(INFORMATION SHOWN)

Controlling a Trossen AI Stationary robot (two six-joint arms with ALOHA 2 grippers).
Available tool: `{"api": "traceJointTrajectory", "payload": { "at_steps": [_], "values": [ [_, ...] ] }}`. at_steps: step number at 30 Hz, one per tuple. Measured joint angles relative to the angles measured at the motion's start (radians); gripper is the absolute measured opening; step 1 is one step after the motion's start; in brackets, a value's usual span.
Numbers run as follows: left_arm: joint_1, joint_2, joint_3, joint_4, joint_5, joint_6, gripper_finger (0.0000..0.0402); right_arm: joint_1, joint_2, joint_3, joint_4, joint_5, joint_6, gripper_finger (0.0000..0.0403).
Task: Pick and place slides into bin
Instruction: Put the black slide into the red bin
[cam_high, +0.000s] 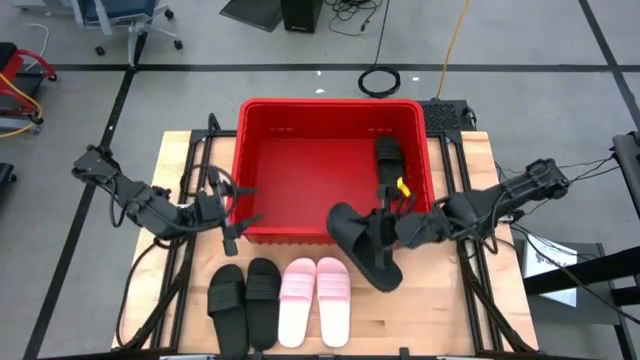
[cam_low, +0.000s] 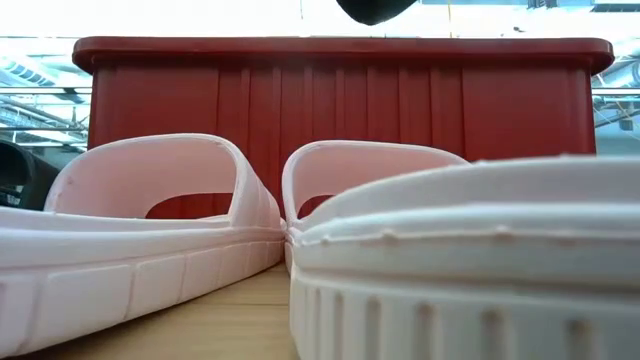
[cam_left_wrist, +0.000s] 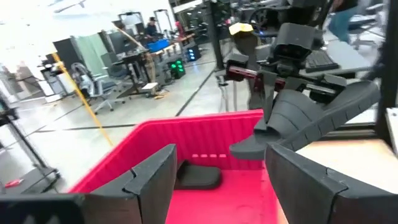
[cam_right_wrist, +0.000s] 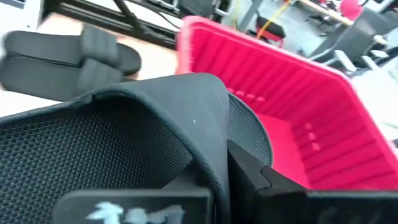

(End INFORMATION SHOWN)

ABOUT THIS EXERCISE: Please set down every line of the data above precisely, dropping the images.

ANSWER SPACE:
Controlling a Trossen AI Stationary robot (two six-joint arms with ALOHA 2 grippers).
Available tool: `{"api": "traceJointTrajectory", "payload": { "at_steps": [_], "values": [ [_, ...] ] }}`. at_steps: step number at 30 Hz, one per tuple. Measured joint angles relative to the angles measured at the motion's start (radians); gripper is the absolute measured opening; step 1 is one step after the motion's start; in brackets, a value's usual span.
Numbers run as follows: left_arm: joint_1, joint_2, joint_3, joint_4, joint_5, joint_6, gripper_finger (0.0000..0.0402); right_arm: joint_1, joint_2, joint_3, joint_4, joint_5, joint_6, gripper_finger (0.0000..0.0403).
Task: Pick and place slides into bin
Instruction: Put the black slide into the red bin
[cam_high, +0.000s] 
[cam_low, +0.000s] 
[cam_left_wrist, +0.000s] 
[cam_right_wrist, +0.000s] 

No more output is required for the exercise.